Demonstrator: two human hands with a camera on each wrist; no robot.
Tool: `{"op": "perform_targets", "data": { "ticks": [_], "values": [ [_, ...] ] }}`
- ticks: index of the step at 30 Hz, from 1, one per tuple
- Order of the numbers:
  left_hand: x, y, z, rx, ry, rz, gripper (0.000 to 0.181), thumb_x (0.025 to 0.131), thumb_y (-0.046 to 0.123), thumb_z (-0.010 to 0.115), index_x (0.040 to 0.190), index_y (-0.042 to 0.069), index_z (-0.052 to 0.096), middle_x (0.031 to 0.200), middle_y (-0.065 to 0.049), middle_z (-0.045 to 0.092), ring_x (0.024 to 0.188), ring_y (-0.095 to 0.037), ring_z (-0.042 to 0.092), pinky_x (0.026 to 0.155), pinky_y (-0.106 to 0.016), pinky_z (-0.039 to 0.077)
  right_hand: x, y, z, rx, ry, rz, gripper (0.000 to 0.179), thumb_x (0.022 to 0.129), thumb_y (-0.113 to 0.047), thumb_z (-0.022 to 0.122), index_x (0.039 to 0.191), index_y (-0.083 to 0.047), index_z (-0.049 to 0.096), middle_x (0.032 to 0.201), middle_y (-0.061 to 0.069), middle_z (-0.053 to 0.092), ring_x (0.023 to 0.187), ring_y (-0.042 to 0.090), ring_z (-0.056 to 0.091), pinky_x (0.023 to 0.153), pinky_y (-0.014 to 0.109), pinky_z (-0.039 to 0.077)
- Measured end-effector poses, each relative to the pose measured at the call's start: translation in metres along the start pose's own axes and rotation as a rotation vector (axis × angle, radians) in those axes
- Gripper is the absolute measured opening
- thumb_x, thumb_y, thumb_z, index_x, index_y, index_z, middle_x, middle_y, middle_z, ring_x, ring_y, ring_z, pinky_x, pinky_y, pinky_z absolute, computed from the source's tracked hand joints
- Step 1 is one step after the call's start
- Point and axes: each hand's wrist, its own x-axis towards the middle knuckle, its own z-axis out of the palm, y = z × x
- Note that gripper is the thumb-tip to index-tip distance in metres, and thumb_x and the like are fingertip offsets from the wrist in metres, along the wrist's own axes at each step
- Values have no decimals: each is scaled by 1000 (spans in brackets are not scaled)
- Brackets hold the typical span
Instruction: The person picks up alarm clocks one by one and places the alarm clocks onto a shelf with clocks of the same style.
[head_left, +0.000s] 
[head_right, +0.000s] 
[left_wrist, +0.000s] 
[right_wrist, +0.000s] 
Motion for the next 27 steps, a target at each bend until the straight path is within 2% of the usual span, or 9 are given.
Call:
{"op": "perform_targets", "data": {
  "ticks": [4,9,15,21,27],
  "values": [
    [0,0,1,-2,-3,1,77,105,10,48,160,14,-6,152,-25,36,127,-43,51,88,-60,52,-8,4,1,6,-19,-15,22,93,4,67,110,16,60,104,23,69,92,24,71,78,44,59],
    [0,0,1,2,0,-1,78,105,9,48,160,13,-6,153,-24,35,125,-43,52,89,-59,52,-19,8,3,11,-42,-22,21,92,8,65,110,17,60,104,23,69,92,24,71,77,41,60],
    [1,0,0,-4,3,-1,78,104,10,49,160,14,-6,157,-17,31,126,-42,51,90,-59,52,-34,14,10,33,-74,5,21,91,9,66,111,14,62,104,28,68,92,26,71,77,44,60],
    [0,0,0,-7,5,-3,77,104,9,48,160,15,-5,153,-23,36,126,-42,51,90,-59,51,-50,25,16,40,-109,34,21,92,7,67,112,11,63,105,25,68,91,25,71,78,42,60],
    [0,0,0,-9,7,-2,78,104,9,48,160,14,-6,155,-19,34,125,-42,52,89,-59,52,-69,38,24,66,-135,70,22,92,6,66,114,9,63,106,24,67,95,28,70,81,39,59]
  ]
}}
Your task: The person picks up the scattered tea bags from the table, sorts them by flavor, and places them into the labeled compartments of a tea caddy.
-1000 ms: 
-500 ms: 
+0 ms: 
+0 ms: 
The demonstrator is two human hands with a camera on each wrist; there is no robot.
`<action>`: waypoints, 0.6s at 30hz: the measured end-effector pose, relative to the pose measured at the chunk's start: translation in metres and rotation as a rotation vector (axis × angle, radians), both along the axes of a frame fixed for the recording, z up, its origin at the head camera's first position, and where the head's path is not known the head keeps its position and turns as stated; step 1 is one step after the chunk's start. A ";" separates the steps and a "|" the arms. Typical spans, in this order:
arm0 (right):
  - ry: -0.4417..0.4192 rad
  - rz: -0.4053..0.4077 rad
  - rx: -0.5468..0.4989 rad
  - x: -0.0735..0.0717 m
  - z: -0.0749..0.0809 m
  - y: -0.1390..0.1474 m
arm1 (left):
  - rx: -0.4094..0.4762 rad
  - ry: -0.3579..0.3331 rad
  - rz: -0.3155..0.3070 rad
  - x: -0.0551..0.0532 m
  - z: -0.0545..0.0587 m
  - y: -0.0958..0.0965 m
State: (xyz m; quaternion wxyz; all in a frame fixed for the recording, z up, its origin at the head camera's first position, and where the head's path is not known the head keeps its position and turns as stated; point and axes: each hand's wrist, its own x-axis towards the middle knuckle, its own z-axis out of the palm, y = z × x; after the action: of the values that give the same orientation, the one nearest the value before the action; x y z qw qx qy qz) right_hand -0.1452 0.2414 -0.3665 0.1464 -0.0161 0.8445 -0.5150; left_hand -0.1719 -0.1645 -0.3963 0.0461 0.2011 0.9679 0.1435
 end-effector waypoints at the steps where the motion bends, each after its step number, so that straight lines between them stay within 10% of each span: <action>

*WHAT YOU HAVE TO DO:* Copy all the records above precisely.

*TASK RESULT:*
Demonstrator: two human hands with a camera on each wrist; no robot.
Tool: `{"op": "perform_targets", "data": { "ticks": [_], "values": [ [_, ...] ] }}`
- ticks: index of the step at 30 Hz, from 1, one per tuple
- Order of the numbers:
  left_hand: x, y, z, rx, ry, rz, gripper (0.000 to 0.181), thumb_x (0.025 to 0.131), thumb_y (-0.046 to 0.123), thumb_z (-0.010 to 0.115), index_x (0.040 to 0.190), index_y (-0.042 to 0.069), index_z (-0.052 to 0.096), middle_x (0.031 to 0.200), middle_y (-0.065 to 0.049), middle_z (-0.045 to 0.092), ring_x (0.024 to 0.188), ring_y (-0.095 to 0.037), ring_z (-0.042 to 0.092), pinky_x (0.026 to 0.155), pinky_y (-0.106 to 0.016), pinky_z (-0.039 to 0.077)
  right_hand: x, y, z, rx, ry, rz, gripper (0.000 to 0.179), thumb_x (0.022 to 0.129), thumb_y (-0.113 to 0.047), thumb_z (-0.022 to 0.122), index_x (0.039 to 0.191), index_y (-0.083 to 0.047), index_z (-0.049 to 0.096), middle_x (0.032 to 0.201), middle_y (-0.061 to 0.069), middle_z (-0.053 to 0.092), ring_x (0.023 to 0.187), ring_y (-0.042 to 0.090), ring_z (-0.056 to 0.091), pinky_x (0.023 to 0.153), pinky_y (-0.014 to 0.109), pinky_z (-0.039 to 0.077)
- Measured end-effector poses, each relative to the pose measured at the call's start: translation in metres along the start pose's own axes and rotation as a rotation vector (axis × angle, radians) in those axes
- Gripper is the absolute measured opening
- thumb_x, thumb_y, thumb_z, index_x, index_y, index_z, middle_x, middle_y, middle_z, ring_x, ring_y, ring_z, pinky_x, pinky_y, pinky_z absolute, computed from the source's tracked hand joints
- Step 1 is one step after the call's start
- Point and axes: each hand's wrist, its own x-axis towards the middle knuckle, its own z-axis out of the palm, y = z × x
- Note that gripper is the thumb-tip to index-tip distance in metres, and thumb_x and the like are fingertip offsets from the wrist in metres, along the wrist's own axes at each step
- Values have no decimals: each is scaled by 1000 (spans in brackets are not scaled)
- Brackets hold the typical span
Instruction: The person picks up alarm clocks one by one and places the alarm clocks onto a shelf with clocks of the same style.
[head_left, +0.000s] 
[head_right, +0.000s] 
[left_wrist, +0.000s] 
[right_wrist, +0.000s] 
Motion for the next 27 steps, a target at each bend until the straight path is within 2% of the usual span, or 9 are given.
Call:
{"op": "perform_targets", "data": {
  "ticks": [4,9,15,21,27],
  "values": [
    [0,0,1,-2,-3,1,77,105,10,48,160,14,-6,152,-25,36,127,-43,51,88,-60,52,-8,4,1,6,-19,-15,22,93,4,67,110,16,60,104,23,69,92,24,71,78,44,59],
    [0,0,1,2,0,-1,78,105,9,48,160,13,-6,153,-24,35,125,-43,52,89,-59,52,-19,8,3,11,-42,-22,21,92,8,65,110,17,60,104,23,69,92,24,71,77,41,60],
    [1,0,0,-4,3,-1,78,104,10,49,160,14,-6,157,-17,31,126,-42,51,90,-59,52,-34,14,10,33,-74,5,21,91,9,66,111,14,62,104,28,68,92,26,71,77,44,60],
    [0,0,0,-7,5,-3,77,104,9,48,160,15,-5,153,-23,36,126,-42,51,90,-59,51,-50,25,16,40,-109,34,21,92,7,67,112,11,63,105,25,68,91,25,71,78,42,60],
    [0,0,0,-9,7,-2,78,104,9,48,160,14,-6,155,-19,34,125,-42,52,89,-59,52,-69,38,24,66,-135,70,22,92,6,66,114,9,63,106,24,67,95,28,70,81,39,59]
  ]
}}
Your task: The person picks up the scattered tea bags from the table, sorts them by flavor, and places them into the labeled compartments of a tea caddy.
-1000 ms: 
-500 ms: 
+0 ms: 
+0 ms: 
The demonstrator is two human hands with a camera on each wrist; there is no robot.
`<action>`: waypoints, 0.6s at 30hz: the measured end-effector pose, relative to the pose measured at the chunk's start: translation in metres and rotation as a rotation vector (axis × angle, radians), both along the axes of a frame fixed for the recording, z up, its origin at the head camera's first position, and where the head's path is not known the head keeps its position and turns as stated; step 1 is one step after the chunk's start. A ";" separates the steps and a "|" the arms. Typical spans, in this order:
arm0 (right):
  - ry: -0.4417..0.4192 rad
  - rz: -0.4053..0.4077 rad
  - rx: -0.5468..0.4989 rad
  - x: -0.0735..0.0717 m
  - z: -0.0749..0.0809 m
  - y: -0.1390..0.1474 m
arm1 (left):
  - rx: -0.4094..0.4762 rad
  - ry: -0.3579..0.3331 rad
  - rz: -0.3155..0.3070 rad
  - x: -0.0551..0.0532 m
  - z: -0.0545..0.0587 m
  - y: -0.0958..0.0965 m
State: (xyz m; quaternion wxyz; all in a frame fixed for the recording, z up, its origin at the head camera's first position, and where the head's path is not known the head keeps its position and turns as stated; point and axes: each hand's wrist, its own x-axis towards the middle knuckle, its own z-axis out of the palm, y = z × x; after the action: of the values that give the same orientation, the one nearest the value before the action; x y z qw qx qy qz) right_hand -0.1452 0.2414 -0.3665 0.1464 -0.0161 0.8445 -0.5150; left_hand -0.1719 -0.1645 -0.3963 0.0461 0.2011 0.9679 0.1435
 end-effector waypoints at the steps where the motion bends, each after its step number, so that straight lines between them stay within 10% of each span: <action>

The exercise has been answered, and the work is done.